Regeneron Couldnt Crack the Undruggable. It Just Paid $125M for Someone Who Did

Regeneron just admitted it couldn't solve one of biology's hardest drug puzzles and paid $125 million for someone else's answer.

Parabilis Medicines, a Harvard-born biotech that has spent nearly a decade trying to crack beta-catenin, filed its S-1 with the Securities and Exchange Commission on May 19, 2026, one day after signing a deal with Regeneron Pharmaceuticals. The timing was not coincidental. Regeneron, a company famous for building its own drug pipeline from start to finish, paid $125 million upfront plus another $75 million in equity to partner with Parabilis before the IPO price was even set. The deal could reach $2.3 billion if Parabilis hits all its milestones, according to Regeneron's announcement. The company declined to comment beyond its press release.

The pattern is unusual. Regeneron built its flagship drugs, including the eye treatment Eylea and the COVID therapy REGEN-COV, largely from its own laboratories without acquiring external science. It has historically preferred to develop targets in-house rather than license them. The decision to pay a premium for pre-IPO access to Parabilis's beta-catenin program is a departure from that habit.

The target is beta-catenin, a signaling protein that sits at the center of the so-called Wnt pathway, a network that tells cells when to grow, divide, and differentiate. When beta-catenin goes wrong, it is implicated in a range of cancers and fibrotic diseases. For thirty years, the pharmaceutical industry tried to block it with small molecules and never got a drug approved. Beta-catenin is what researchers call "undruggable" by conventional means: the target lives inside cells, and most drugs cannot get there.

Parabilis thinks it has solved that problem. Its platform, called Helicon, attaches cell-permeable peptides to antibodies, letting the payload slip past cellular defenses that have defeated every prior attempt. Helicon appears to be the first platform applying this combination to intracellular protein-protein interactions, according to the company's S-1 filing. The lead candidate, zolucatetide, formerly called FOG-001, is the first direct inhibitor of the interaction between beta-catenin and the T-cell factor, or TCF, family of transcription factors, according to Parabilis. Independent peer review of Phase 1 data has not yet been published.

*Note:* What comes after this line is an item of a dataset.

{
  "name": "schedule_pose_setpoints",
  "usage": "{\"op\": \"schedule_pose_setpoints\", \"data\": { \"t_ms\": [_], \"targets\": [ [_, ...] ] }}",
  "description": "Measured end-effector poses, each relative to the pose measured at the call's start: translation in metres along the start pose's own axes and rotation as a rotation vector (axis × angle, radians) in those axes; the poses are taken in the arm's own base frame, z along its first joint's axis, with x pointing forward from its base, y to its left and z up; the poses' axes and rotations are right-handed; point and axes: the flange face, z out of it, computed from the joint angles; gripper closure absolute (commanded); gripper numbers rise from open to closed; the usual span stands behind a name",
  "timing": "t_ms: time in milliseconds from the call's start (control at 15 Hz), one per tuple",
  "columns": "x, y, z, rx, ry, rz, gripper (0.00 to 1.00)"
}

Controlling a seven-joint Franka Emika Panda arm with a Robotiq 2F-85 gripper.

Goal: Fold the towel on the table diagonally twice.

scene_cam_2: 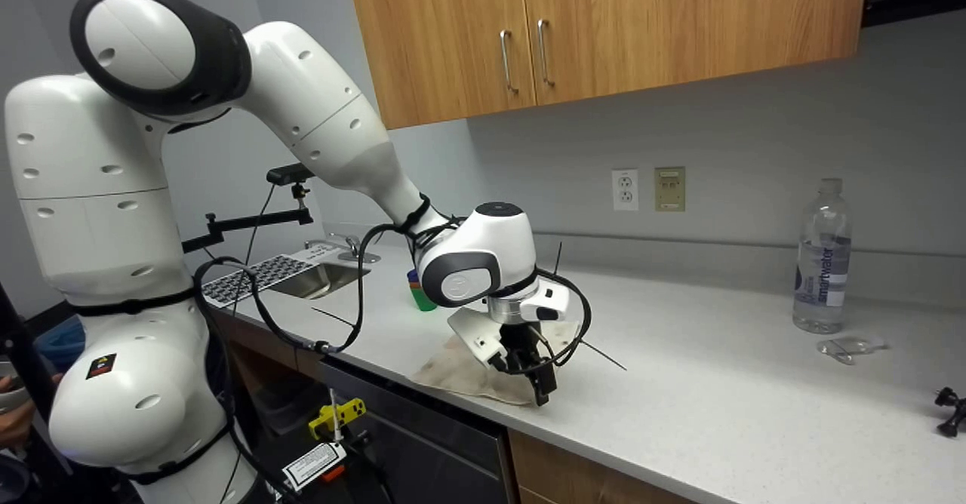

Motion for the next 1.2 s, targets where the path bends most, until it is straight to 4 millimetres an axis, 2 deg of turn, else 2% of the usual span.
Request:
{"op": "schedule_pose_setpoints", "data": {
  "t_ms": [333,800,1200],
  "targets": [
    [0.014,-0.002,0.017,-0.001,-0.019,0.028,0.04],
    [0.011,-0.005,0.026,0.013,-0.078,0.05,0.11],
    [0.01,-0.002,0.024,0.014,-0.095,0.092,0.58]
  ]
}}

The Phase 1 data are preliminary but suggestive. In a study in desmoid tumors, rare non-cancerous growths in connective tissue that can be disabling or life-threatening when they press on organs, zolucatetide shrank or stabilized tumors in most patients who received it. The FDA granted fast-track designation for desmoid tumors in November 2025, clearing a path for faster review. Parabilis plans to launch a Phase 3 trial funded by the IPO proceeds.

If zolucatetide succeeds in Phase 3, it would be the first approved drug that directly blocks the beta-catenin/TCF interaction in humans. That matters beyond desmoid tumors: beta-catenin is implicated in colorectal cancer, hepatocellular carcinoma, and a range of fibrotic diseases. A validated Helicon approach would suggest the platform could be applied to other historically undruggable targets, potentially opening a new front in drug discovery. If it fails, the thirty-year history of beta-catenin as a dead end stands.

Regeneron is contributing its VelocImmune antibodies, the same platform behind its flagship drugs, to extend the Helicon platform across multiple targets beyond the initial five in the collaboration. Tiered royalties run up to low double-digits on net sales of approved medicines, according to the deal terms.

Parabilis is not a startup running on hope. It has raised more than $800 million over its lifetime, including a $305 million Series F in January 2026, and it entered the Regeneron deal with roughly $329 million in cash, Fierce Biotech reported. Its largest outside shareholder is Fidelity Management, at 11.3 percent. The company employs 145 full-time staff and 31 consultants. It has spent nearly $600 million on research and development across its history, according to its IPO filing.

That financial cushion is precisely why the IPO is hard to read. The filing shows a placeholder goal of $100 million, a ceiling figure, not a guaranteed raise. With $329 million already in the bank and $125 million incoming from Regeneron, Parabilis was not facing a capital crunch. What it was facing, according to people familiar with the matter cited by BioPharma Dive, was pressure from long-term investors to provide liquidity after more than a decade of private funding. The IPO window has been quiet since late February 2026, with no new biotech pricings in the second quarter. Going public in that environment suggests Parabilis prioritized its investors' exit over optimal market timing.

The company applied to list on the Nasdaq under the ticker PBLS. What Regeneron bought is not a drug. Zolucatetide is still in Phase 2. It bought optionality on a platform that may have finally solved one of the oldest hard problems in drug hunting.